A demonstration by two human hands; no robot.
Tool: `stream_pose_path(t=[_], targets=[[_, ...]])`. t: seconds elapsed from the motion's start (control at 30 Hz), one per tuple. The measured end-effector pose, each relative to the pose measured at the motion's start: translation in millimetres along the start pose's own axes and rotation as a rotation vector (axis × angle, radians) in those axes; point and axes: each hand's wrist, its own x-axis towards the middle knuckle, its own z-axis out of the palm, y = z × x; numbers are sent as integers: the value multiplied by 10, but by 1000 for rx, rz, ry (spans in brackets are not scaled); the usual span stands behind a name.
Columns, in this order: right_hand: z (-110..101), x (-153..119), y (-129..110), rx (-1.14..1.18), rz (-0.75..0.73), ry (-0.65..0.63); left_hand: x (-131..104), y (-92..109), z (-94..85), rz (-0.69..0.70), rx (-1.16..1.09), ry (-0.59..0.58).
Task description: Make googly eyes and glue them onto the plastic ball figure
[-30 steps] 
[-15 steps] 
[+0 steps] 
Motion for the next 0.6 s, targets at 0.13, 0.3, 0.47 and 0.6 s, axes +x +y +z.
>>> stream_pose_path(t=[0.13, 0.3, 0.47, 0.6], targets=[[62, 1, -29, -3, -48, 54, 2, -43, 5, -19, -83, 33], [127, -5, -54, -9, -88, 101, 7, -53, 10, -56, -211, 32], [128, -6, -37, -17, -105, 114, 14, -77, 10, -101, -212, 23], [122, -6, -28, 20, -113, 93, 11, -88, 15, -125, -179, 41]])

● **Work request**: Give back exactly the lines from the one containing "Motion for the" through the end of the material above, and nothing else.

● **Answer for this exercise**:
Motion for the next 0.6 s, targets at 0.13, 0.3, 0.47 and 0.6 s, axes +x +y +z.
>>> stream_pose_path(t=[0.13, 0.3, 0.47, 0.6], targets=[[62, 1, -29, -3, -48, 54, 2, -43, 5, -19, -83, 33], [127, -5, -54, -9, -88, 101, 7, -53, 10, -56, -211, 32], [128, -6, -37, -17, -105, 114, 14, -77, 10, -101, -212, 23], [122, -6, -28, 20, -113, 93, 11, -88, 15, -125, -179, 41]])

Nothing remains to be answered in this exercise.